[Saved entries]
——
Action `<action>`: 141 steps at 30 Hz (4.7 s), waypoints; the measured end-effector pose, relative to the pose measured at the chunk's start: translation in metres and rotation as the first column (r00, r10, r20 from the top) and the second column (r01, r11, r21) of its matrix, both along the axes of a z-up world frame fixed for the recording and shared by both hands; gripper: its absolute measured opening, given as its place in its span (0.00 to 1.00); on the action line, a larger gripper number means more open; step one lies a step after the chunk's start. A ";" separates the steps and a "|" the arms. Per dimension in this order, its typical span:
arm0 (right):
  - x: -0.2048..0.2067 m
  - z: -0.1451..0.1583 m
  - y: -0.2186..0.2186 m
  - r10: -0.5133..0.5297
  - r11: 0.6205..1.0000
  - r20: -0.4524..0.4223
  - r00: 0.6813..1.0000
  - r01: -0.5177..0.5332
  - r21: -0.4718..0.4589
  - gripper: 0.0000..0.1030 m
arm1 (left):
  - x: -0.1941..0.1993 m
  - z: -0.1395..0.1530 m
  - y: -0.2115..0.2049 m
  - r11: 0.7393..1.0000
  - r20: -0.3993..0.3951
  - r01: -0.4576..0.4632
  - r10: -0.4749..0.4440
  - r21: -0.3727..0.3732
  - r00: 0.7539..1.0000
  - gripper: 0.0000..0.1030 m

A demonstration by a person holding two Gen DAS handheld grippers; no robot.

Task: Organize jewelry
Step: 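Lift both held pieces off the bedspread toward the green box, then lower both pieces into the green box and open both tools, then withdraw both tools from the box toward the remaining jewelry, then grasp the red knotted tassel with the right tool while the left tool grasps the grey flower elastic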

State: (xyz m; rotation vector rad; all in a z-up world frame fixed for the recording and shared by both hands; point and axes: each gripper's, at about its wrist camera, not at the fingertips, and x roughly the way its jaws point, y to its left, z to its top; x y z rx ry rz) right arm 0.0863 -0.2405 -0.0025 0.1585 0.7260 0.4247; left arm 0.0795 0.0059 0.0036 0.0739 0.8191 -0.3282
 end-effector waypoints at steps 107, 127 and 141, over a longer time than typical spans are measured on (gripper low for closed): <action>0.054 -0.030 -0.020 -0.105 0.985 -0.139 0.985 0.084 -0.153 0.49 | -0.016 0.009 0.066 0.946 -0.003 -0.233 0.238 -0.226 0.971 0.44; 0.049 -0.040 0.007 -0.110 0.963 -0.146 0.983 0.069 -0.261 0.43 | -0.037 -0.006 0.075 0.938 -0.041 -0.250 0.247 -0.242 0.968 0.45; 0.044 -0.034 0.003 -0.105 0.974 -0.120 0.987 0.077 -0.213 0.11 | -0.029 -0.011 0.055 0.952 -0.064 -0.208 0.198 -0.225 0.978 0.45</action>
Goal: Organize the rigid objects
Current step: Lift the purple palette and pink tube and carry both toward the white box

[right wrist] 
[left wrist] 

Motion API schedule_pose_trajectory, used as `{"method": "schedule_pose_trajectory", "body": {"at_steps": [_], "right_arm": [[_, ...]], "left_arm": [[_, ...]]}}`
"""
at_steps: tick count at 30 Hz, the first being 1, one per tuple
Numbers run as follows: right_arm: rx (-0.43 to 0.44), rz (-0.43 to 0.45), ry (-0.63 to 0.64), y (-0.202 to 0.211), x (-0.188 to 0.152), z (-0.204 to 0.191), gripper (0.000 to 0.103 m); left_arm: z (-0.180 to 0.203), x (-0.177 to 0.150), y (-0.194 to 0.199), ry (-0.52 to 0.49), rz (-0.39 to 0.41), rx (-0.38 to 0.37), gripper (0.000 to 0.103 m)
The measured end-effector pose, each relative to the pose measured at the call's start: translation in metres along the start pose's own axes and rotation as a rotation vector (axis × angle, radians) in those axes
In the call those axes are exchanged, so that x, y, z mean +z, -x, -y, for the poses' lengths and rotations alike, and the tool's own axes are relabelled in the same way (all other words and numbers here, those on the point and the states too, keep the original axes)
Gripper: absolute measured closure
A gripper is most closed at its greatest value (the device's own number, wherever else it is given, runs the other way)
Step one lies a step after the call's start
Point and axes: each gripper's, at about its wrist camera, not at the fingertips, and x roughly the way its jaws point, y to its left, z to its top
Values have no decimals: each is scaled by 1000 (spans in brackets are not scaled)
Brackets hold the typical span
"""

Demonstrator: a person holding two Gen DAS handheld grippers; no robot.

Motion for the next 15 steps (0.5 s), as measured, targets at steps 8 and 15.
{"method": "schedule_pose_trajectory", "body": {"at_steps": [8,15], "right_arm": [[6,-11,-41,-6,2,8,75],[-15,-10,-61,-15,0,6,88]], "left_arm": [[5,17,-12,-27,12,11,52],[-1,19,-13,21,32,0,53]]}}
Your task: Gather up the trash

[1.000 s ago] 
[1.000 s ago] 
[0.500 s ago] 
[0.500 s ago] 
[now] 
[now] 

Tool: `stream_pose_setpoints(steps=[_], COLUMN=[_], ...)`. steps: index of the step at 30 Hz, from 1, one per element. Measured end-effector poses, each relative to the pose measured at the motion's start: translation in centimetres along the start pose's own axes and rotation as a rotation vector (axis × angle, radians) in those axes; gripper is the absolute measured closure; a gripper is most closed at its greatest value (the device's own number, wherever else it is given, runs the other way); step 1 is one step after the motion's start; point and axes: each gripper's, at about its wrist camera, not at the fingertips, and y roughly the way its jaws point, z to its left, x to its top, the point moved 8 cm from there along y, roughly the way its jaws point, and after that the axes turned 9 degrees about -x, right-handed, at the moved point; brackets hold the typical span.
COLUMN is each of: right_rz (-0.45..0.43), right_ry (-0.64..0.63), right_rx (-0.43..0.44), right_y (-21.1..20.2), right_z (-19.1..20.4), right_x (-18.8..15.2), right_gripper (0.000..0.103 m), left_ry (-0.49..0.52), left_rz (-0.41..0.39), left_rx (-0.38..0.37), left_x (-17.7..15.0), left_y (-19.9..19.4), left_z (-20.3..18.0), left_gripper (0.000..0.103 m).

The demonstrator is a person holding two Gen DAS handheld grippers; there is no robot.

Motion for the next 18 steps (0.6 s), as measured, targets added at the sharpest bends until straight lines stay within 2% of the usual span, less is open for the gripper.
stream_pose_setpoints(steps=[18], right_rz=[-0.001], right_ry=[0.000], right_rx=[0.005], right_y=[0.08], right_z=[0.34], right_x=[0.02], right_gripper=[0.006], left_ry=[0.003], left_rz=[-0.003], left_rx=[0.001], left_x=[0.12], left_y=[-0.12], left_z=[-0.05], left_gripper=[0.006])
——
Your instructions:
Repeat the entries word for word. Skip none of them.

Exercise solution:
Action `<action>`: 141 steps at 30 Hz (4.7 s), waypoints; the measured end-effector pose, relative to the pose measured at the chunk's start: translation in metres and rotation as the first column (r00, r10, r20 from the top) and the second column (r01, r11, r21) of its matrix, both along the axes of a z-up world frame fixed for the recording and shared by both hands; gripper: its absolute measured opening, given as its place in its span (0.00 to 1.00); on the action line, a larger gripper number means more open; step one lies a step after the chunk's start. A ";" separates the steps and a "|" the arms. Per dimension in this order, its typical span:
arm0 (right):
  - x: -0.2048..0.2067 m
  - z: -0.1451..0.1583 m
  - y: -0.2186..0.2186 m
  - r10: -0.5133..0.5297
  - r11: 0.6205..1.0000
  - r20: -0.4524..0.4223
  - r00: 0.6813..1.0000
  - r01: -0.5177..0.5332
  - r21: -0.4718..0.4589
  - gripper: 0.0000..0.1030 m
arm1 (left):
  - x: -0.1941..0.1993 m
  - z: -0.1395..0.1530 m
  - y: -0.2115..0.2049 m
  - r11: 0.7393..1.0000
  - r20: -0.3993..0.3951
  - r01: -0.4576..0.4632
  - r10: -0.4749..0.4440
  - r21: -0.3727..0.3732
  - r00: 0.7539..1.0000
  - gripper: 0.0000..0.1030 m

A demonstration by a person holding two Gen DAS handheld grippers; no robot.

Task: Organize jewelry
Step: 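Lift both held pieces off the bedspread toward the green box, then lower both pieces into the green box and open both tools, then withdraw both tools from the box toward the remaining jewelry, then grasp the red knotted tassel with the right tool while the left tool grasps the grey flower elastic
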
State: (xyz m; rotation vector rad; all in a z-up world frame fixed for the recording and shared by both hands; point and axes: each gripper's, at about its wrist camera, not at the fingertips, and x roughly the way its jaws point, y to its left, z to its top; x y z rx ry rz) right arm 0.0863 -0.2405 -0.0025 0.1585 0.7260 0.4247; left arm 0.0795 0.0059 0.0036 0.0739 0.8191 -0.3282
 end-effector waypoints at steps 107, 127 and 141, over a longer time than typical spans are measured on (gripper low for closed): <action>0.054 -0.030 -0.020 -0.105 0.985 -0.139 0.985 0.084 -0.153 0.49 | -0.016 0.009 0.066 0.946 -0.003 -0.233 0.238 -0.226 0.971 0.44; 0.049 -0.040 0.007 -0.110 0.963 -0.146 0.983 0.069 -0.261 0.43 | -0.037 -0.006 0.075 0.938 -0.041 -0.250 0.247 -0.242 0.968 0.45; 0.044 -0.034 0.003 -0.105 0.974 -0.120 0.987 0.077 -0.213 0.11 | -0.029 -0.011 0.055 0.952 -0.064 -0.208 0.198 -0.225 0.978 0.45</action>
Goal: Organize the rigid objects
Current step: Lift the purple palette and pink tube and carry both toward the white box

[right wrist] 
[left wrist] 

Motion API schedule_pose_trajectory, used as `{"method": "schedule_pose_trajectory", "body": {"at_steps": [_], "right_arm": [[_, ...]], "left_arm": [[_, ...]]}}`
"""
at_steps: tick count at 30 Hz, the first being 1, one per tuple
Numbers run as follows: right_arm: rx (-0.43 to 0.44), rz (-0.43 to 0.45), ry (-0.63 to 0.64), y (-0.202 to 0.211), x (-0.188 to 0.152), z (-0.204 to 0.191), gripper (0.000 to 0.103 m); left_arm: z (-0.180 to 0.203), x (-0.177 to 0.150), y (-0.194 to 0.199), ry (-0.52 to 0.49), rz (-0.39 to 0.41), rx (-0.38 to 0.37), gripper (0.000 to 0.103 m)
The measured end-effector pose, each relative to the pose measured at the call's start: translation in metres along the start pose's own axes and rotation as a rotation vector (axis × angle, radians) in those axes
In the call those axes are exchanged, so that x, y, z mean +z, -x, -y, for the poses' lengths and rotations alike, and the tool's own axes are relabelled in the same way (all other words and numbers here, those on the point and the states too, keep the original axes)
Gripper: absolute measured closure
A gripper is most closed at its greatest value (the device's own number, wherever else it is given, runs the other way)
Step one lies a step after the call's start
Point and axes: each gripper's, at about its wrist camera, not at the fingertips, and x roughly the way its jaws point, y to its left, z to its top
Values have no decimals: each is scaled by 1000 (spans in brackets are not scaled)
Brackets hold the typical span
"""

Demonstrator: a person holding two Gen DAS handheld grippers; no robot.

Motion for the next 15 steps (0.5 s), as measured, targets at steps 8 and 15.
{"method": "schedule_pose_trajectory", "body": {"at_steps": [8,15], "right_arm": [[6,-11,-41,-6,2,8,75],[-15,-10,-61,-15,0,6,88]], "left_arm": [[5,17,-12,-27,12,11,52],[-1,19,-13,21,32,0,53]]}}
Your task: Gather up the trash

[1.000 s ago] 
[1.000 s ago] 
[0.500 s ago] 
[0.500 s ago] 
[now] 
[now] 

Tool: `stream_pose_setpoints(steps=[_], COLUMN=[_], ...)`. steps: index of the step at 30 Hz, from 1, one per element. Measured end-effector poses, each relative to the pose measured at the motion's start: translation in centimetres along the start pose's own axes and rotation as a rotation vector (axis × angle, radians) in those axes; gripper is the absolute measured closure; a gripper is most closed at its greatest value (the device's own number, wherever else it is given, runs the other way); step 1 is one step after the motion's start; point and axes: each gripper's, at about its wrist camera, not at the fingertips, and y roughly the way its jaws point, z to its left, x to its top, the point moved 8 cm from there along y, roughly the way its jaws point, and after that the axes turned 9 degrees about -x, right-handed, at the moved point; brackets hold the typical span.
COLUMN is each of: right_rz (-0.45..0.43), right_ry (-0.64..0.63), right_rx (-0.43..0.44), right_y (-21.1..20.2), right_z (-19.1..20.4), right_x (-18.8..15.2), right_gripper (0.000..0.103 m), left_ry (-0.49..0.52), left_rz (-0.41..0.39), left_rx (-0.38..0.37), left_x (-17.7..15.0), left_y (-19.9..19.4), left_z (-20.3..18.0), left_gripper (0.000..0.103 m).

The demonstrator is a person holding two Gen DAS handheld grippers; there is no robot.

Motion for the next 18 steps (0.6 s), as measured, targets added at the sharpest bends until straight lines stay within 2% of the usual span, less is open for the gripper.
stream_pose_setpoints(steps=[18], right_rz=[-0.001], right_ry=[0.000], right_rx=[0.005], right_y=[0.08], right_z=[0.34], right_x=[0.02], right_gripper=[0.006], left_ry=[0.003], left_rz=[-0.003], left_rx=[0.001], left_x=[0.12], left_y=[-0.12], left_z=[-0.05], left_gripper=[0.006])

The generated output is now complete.